# Task brief
All lines holding the word "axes" are to be copied from the records beneath.

# Data

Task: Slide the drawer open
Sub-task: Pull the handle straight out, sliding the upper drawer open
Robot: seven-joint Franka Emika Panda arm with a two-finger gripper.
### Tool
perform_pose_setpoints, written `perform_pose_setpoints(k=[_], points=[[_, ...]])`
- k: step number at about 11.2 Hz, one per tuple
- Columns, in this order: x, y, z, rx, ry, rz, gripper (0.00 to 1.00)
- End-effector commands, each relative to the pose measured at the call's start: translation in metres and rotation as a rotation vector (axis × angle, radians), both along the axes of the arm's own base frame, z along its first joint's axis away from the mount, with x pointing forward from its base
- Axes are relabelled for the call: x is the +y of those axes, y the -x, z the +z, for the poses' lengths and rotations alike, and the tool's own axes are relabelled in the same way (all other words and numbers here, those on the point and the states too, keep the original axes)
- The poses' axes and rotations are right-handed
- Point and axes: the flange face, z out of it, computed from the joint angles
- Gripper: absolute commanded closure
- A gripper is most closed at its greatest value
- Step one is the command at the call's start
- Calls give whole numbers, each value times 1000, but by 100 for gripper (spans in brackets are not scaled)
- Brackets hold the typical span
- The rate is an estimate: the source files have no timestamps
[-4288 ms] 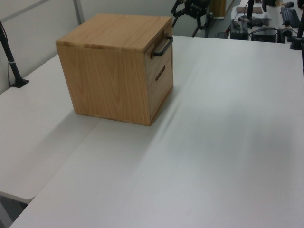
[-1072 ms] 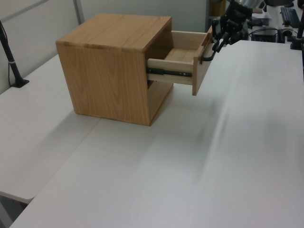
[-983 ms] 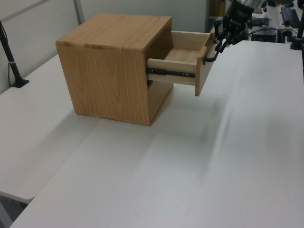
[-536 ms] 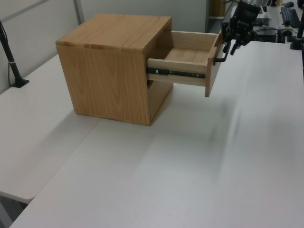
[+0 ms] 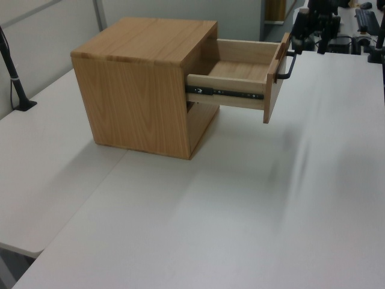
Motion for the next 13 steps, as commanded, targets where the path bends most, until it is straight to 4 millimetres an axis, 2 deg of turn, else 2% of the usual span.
perform_pose_setpoints(k=[1,3,4,7,10,13], points=[[-3,-9,17,7,92,416,0],[8,-45,3,35,158,495,0],[2,-60,-4,45,174,496,0],[-10,-83,-21,79,203,519,0],[-17,-76,-8,71,213,502,0],[-21,-71,-8,110,232,510,0]])
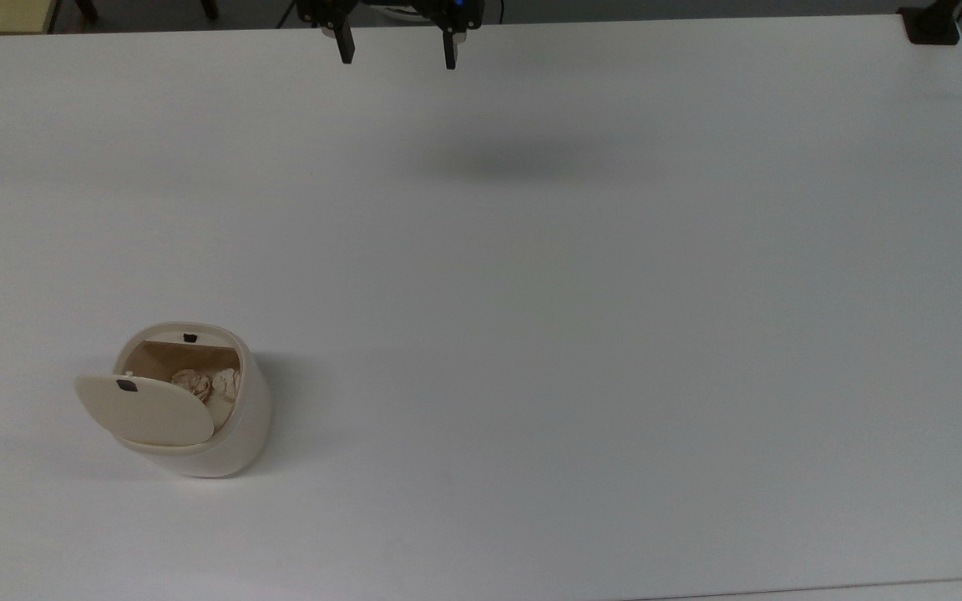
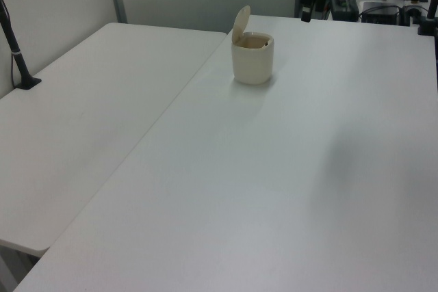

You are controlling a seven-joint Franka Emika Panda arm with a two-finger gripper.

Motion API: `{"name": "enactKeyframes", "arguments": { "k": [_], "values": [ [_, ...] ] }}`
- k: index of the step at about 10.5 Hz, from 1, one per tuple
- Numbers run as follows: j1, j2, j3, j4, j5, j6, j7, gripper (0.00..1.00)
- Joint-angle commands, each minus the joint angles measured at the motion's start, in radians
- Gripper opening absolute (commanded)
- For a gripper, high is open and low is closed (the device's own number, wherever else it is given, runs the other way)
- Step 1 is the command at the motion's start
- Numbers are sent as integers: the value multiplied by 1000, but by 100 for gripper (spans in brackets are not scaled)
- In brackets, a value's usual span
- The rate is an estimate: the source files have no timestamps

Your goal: Close the trash bin

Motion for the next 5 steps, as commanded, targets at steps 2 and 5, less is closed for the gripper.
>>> {"name": "enactKeyframes", "arguments": {
  "k": [2,5],
  "values": [
    [10,-10,-5,-11,-14,-12,-12,100],
    [10,-10,-6,-11,-13,-8,-7,100]
  ]
}}
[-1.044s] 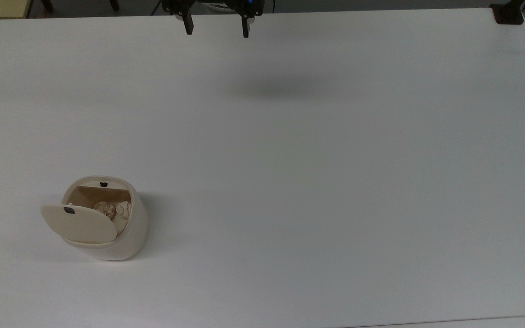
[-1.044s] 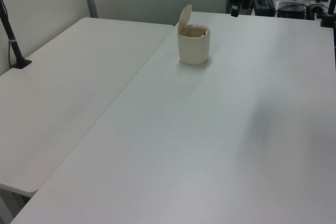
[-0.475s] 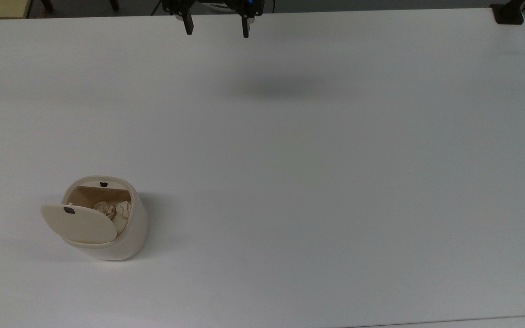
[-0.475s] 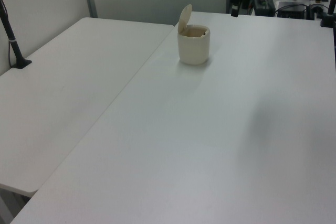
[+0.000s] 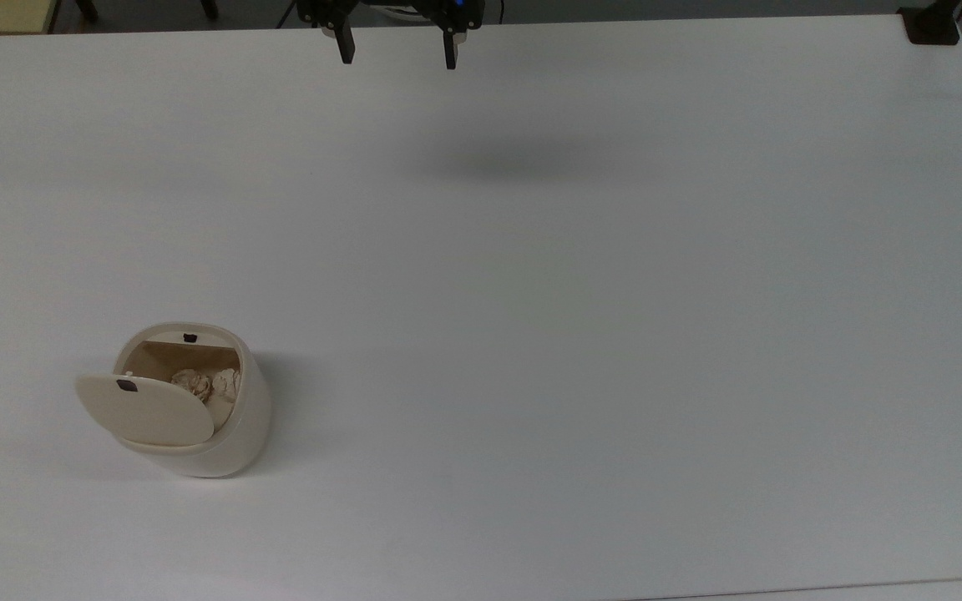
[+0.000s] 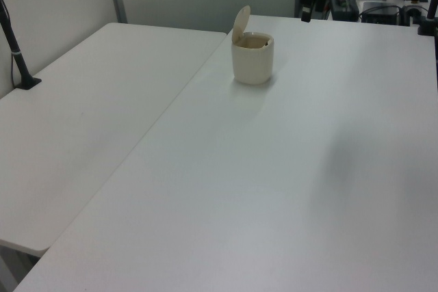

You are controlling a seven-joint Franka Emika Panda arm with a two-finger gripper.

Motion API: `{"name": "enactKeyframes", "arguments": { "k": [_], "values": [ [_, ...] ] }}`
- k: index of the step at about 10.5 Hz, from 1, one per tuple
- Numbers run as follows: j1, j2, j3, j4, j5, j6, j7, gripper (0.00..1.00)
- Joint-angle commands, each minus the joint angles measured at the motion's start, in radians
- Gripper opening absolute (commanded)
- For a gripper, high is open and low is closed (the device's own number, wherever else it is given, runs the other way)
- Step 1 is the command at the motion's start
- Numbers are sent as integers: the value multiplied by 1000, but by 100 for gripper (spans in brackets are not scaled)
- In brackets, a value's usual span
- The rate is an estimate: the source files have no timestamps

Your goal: Close the trash bin

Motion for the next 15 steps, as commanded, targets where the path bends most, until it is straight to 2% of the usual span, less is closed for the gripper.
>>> {"name": "enactKeyframes", "arguments": {
  "k": [1,4,6,8,10,11,13,15],
  "values": [
    [5,-10,-6,-10,-13,-8,-4,100],
    [-10,-8,-6,-8,-13,-3,-3,100],
    [-24,18,-10,6,-16,65,5,100],
    [-33,39,-14,16,-23,153,98,96],
    [-55,76,-22,23,-23,254,207,79],
    [-67,100,-22,58,-23,308,283,68],
    [-66,178,-57,145,-23,366,455,34],
    [-67,231,-88,187,-22,498,648,10]
  ]
}}
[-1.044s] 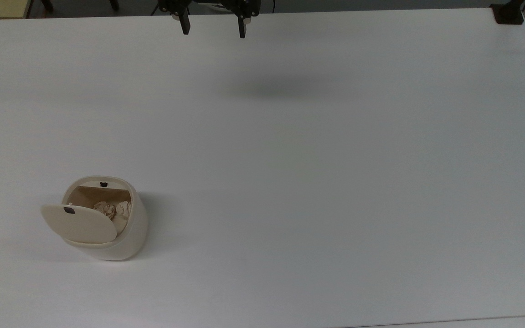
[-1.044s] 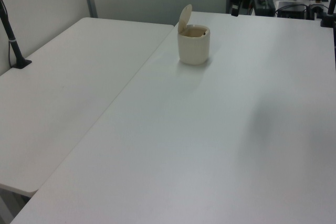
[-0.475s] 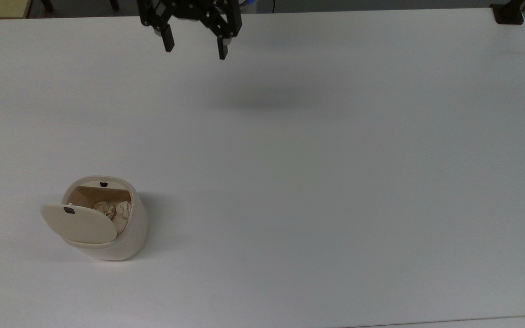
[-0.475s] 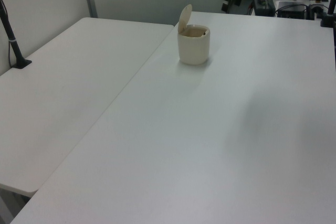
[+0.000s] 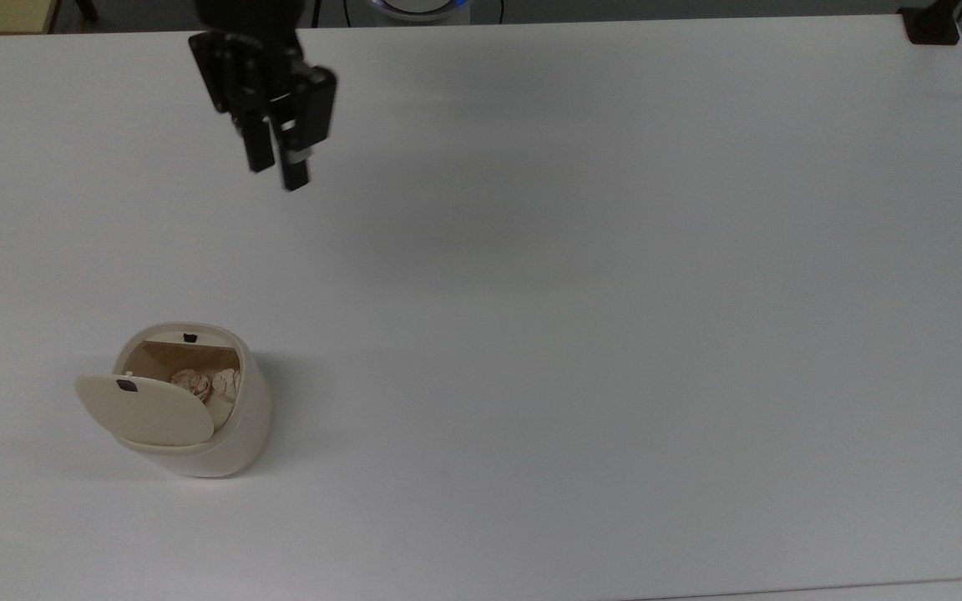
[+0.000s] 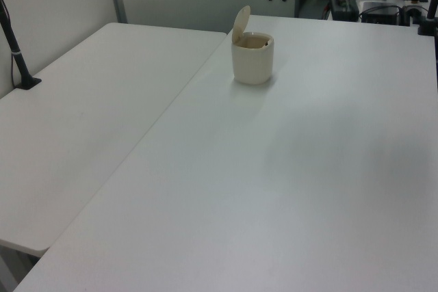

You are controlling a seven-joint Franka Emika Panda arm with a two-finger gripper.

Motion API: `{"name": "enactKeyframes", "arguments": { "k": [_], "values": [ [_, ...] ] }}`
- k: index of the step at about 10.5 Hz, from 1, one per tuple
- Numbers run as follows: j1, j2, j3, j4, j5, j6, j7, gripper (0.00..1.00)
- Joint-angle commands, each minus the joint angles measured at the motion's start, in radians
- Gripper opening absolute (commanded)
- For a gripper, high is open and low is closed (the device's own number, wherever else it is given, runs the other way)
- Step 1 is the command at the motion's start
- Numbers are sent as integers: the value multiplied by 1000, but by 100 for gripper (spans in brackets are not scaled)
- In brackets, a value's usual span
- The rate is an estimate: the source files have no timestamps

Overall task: Close the trash bin
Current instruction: 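Move the gripper toward the open lid of the cream trash bin, then lower the gripper onto the raised lid's edge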

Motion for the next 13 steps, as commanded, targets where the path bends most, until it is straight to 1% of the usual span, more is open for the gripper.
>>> {"name": "enactKeyframes", "arguments": {
  "k": [1,2,3,4,7,8,10,13],
  "values": [
    [8,89,-54,83,-16,174,283,1],
    [8,111,-65,95,-16,224,355,0],
    [8,143,-71,118,-18,259,397,0],
    [8,173,-74,145,-18,291,414,0],
    [14,285,-114,226,-19,411,483,0],
    [17,314,-125,234,-21,448,487,0],
    [15,367,-128,233,-50,543,485,0],
    [17,402,-128,227,-53,600,485,0]
  ]
}}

# Expected answer
- End-effector commands, each relative to the pose measured at the call's start: translation in metres and rotation as a rotation vector (axis × angle, radians), both along the axes of the arm's own base frame, z along its first joint's axis away from the mount, with x pointing forward from its base
- Axes are relabelled for the call: x is the +y of those axes, y the -x, z the +z, for the poses' lengths and rotations alike, and the tool's own axes are relabelled in the same way (all other words and numbers here, those on the point and the states too, keep the original axes)
- The poses' axes and rotations are right-handed
- Point and axes: the flange face, z out of it, computed from the joint angles

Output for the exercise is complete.